Этот сон изображает поединок со смертью. Сначала меня зовет покойная мать, и я вижу всех своих покойников, сидящих в зловещей неподвижности на лестнице. Потом я пытаюсь отрицать неподвижность смерти, стараюсь вдохнуть движение жизни в мертвых. Меня особенно привлекает тетя Минни, которая умерла годом раньше, после обширного инсульта, который полностью парализовал ее на несколько месяцев, – она не могла двинуть ни одним мускулом, только глазами. В моем сне Минни начинает двигаться, но быстро теряет контроль и впадает в исступление. Дальше я пытаюсь избавиться от страха перед мертвыми, воображая себе, как они нежно щиплют меня за щеки. Но мой страх снова прорывается наружу, щипки становятся яростными, злобными, и страх смерти захлестывает меня.

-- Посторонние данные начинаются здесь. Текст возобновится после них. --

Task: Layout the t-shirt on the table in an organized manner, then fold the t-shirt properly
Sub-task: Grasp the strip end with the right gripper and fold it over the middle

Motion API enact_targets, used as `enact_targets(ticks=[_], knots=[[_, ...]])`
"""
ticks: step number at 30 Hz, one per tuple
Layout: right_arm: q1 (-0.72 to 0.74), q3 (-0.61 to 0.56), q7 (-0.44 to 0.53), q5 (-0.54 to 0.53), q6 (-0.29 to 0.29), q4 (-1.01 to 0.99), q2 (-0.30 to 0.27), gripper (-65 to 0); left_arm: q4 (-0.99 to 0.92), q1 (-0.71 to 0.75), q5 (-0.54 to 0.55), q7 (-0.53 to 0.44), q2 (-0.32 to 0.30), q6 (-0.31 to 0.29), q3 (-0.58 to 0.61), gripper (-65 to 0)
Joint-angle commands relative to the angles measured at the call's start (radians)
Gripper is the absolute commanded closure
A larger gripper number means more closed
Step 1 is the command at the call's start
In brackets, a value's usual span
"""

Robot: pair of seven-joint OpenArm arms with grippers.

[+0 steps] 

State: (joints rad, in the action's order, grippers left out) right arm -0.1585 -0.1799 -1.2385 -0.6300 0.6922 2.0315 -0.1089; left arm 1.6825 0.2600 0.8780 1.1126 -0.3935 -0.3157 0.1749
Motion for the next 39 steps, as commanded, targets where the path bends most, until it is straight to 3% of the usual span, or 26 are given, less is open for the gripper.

От образа тети, трепещущей, как шмель, я потом еще долго не мог избавиться. Я подумал: может быть, это послание означает, что мой собственный лихорадочный ритм жизни – всего лишь неуклюжая попытка заглушить страх смерти? Не говорит ли мне этот сон, что мне надо притормозить и заняться тем, что для меня по-настоящему ценно?
Мысль о ценностях заставила меня вспомнить о Поле. Почему же я ей не позвонил? Она была единственным человеком, кто встретился со смертью глаза в глаза и заставил ее опустить взгляд. Я вспомнил, как она руководила медитацией в конце наших встреч: устремив взгляд на пламя свечи, звучным голосом ведя нас вглубь, к спокойствию.